Only one stretch of the data below should be repeated: the lines from the line containing "The surface normal at each pixel as" through the line containing "This document holds", inclusive, exactly as they are.

======== Records shown

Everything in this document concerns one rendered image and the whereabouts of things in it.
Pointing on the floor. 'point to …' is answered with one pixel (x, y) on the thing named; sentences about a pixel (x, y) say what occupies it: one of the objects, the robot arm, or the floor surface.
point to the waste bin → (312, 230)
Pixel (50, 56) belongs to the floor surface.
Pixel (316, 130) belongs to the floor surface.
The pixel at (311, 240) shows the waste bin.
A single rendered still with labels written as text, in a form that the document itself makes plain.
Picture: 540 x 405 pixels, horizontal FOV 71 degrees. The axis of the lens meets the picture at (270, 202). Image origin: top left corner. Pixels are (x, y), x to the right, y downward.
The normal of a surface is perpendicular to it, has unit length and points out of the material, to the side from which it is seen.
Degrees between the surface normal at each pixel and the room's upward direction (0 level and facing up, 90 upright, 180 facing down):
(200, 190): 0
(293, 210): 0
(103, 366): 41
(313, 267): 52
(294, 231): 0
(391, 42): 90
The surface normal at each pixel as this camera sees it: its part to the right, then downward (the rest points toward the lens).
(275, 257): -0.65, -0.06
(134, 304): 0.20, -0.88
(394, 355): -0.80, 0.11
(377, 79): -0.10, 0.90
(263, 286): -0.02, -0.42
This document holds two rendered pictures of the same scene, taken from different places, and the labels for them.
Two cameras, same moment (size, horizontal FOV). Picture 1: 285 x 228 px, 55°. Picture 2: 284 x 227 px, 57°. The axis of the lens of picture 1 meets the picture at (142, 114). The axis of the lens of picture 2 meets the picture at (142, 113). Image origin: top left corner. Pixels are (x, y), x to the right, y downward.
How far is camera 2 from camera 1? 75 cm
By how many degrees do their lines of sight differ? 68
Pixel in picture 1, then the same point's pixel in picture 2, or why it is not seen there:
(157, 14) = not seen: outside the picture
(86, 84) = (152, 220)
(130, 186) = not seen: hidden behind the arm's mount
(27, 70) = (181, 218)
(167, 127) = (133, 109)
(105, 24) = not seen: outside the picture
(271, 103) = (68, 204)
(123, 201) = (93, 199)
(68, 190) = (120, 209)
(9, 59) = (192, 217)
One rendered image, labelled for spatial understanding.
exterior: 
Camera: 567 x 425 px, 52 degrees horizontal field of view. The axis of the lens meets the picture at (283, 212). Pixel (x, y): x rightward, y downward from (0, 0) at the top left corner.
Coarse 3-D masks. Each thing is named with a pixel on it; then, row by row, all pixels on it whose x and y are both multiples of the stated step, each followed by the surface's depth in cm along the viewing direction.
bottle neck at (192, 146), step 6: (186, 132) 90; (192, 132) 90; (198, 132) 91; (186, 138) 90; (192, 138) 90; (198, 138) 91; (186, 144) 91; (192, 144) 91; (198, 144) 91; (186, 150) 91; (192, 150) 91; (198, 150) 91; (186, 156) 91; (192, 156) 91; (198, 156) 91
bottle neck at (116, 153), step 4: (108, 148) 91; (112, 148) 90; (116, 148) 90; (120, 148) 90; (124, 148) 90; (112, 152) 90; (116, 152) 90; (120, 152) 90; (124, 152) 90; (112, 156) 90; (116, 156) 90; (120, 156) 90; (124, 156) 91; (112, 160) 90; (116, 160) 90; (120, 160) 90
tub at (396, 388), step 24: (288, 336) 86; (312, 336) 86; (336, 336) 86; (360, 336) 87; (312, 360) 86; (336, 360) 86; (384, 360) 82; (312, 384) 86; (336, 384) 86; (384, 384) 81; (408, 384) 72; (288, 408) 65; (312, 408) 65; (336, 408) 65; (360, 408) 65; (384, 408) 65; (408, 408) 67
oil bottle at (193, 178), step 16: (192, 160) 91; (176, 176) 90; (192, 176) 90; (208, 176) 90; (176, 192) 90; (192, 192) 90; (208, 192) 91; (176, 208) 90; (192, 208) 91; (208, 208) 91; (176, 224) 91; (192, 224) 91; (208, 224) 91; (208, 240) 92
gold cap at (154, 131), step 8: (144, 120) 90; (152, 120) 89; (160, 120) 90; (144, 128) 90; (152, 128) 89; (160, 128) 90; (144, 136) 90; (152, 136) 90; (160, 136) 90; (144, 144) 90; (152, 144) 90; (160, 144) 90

================

_Written answer_
The surface normal at each pixel as this camera sees it: its part to the right, then downward (the rest points toward the lens).
(275, 257): -0.65, -0.06
(134, 304): 0.20, -0.88
(394, 355): -0.80, 0.11
(377, 79): -0.10, 0.90
(263, 286): -0.02, -0.42
This document holds two rendered pictures of the same scene, taken from different places, and the labels for them.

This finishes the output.